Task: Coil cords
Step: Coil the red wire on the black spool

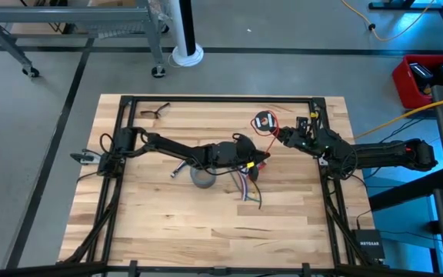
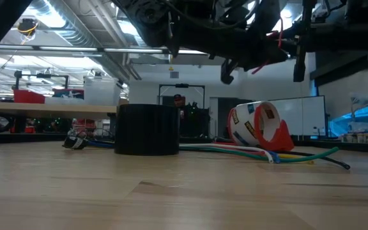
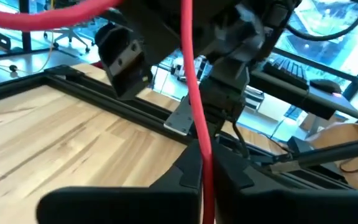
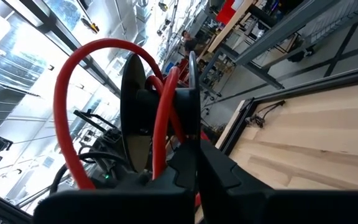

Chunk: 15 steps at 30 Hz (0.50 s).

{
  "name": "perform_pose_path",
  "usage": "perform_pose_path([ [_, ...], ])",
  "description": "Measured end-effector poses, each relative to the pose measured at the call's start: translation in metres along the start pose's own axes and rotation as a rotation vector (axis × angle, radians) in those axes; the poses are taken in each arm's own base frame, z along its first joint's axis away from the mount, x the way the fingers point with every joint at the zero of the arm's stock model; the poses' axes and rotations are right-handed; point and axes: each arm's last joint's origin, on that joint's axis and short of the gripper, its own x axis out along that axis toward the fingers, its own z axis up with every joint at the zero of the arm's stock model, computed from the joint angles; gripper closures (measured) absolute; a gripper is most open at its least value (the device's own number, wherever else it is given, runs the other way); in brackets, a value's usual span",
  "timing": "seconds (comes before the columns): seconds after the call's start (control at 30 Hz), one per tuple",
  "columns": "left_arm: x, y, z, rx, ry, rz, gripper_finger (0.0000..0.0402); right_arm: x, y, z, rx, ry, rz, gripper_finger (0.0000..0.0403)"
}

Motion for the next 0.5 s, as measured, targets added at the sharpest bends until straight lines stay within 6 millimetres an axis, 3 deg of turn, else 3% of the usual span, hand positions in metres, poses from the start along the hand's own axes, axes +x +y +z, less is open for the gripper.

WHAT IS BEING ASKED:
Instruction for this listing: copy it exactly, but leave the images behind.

RESPONSE BOX:
Task: Coil cords
Step: Coil the red wire on the black spool


Chunk: 15 steps at 30 Hz (0.50 s).

{
  "name": "perform_pose_path",
  "usage": "perform_pose_path([ [_, ...], ])",
  "description": "Measured end-effector poses, each relative to the pose measured at the call's start: translation in metres along the start pose's own axes and rotation as a rotation vector (axis × angle, radians) in those axes; the poses are taken in each arm's own base frame, z along its first joint's axis away from the mount, x the way the fingers point with every joint at the zero of the arm's stock model; the poses' axes and rotations are right-handed; point and axes: each arm's last joint's origin, on that joint's axis and short of the gripper, its own x axis out along that axis toward the fingers, its own z axis up with every joint at the zero of the arm's stock model, computed from the joint angles; gripper closures (measured) absolute; a gripper is most open at its least value (the device's own number, wherever else it is given, runs the other way); in brackets, a value's usual span",
  "timing": "seconds (comes before the columns): seconds after the call's start (control at 30 Hz), one per tuple",
  "columns": "left_arm: x, y, z, rx, ry, rz, gripper_finger (0.0000..0.0402); right_arm: x, y, z, rx, ry, rz, gripper_finger (0.0000..0.0403)"
}

Motion for the next 0.5 s, as measured, targets added at the sharpest bends until straight lines stay within 6 millimetres an axis, 3 deg of turn, else 3% of the usual span, hand positions in metres, poses from the start along the hand's own axes, axes +x +y +z, less is open for the gripper.

The submitted answer is complete.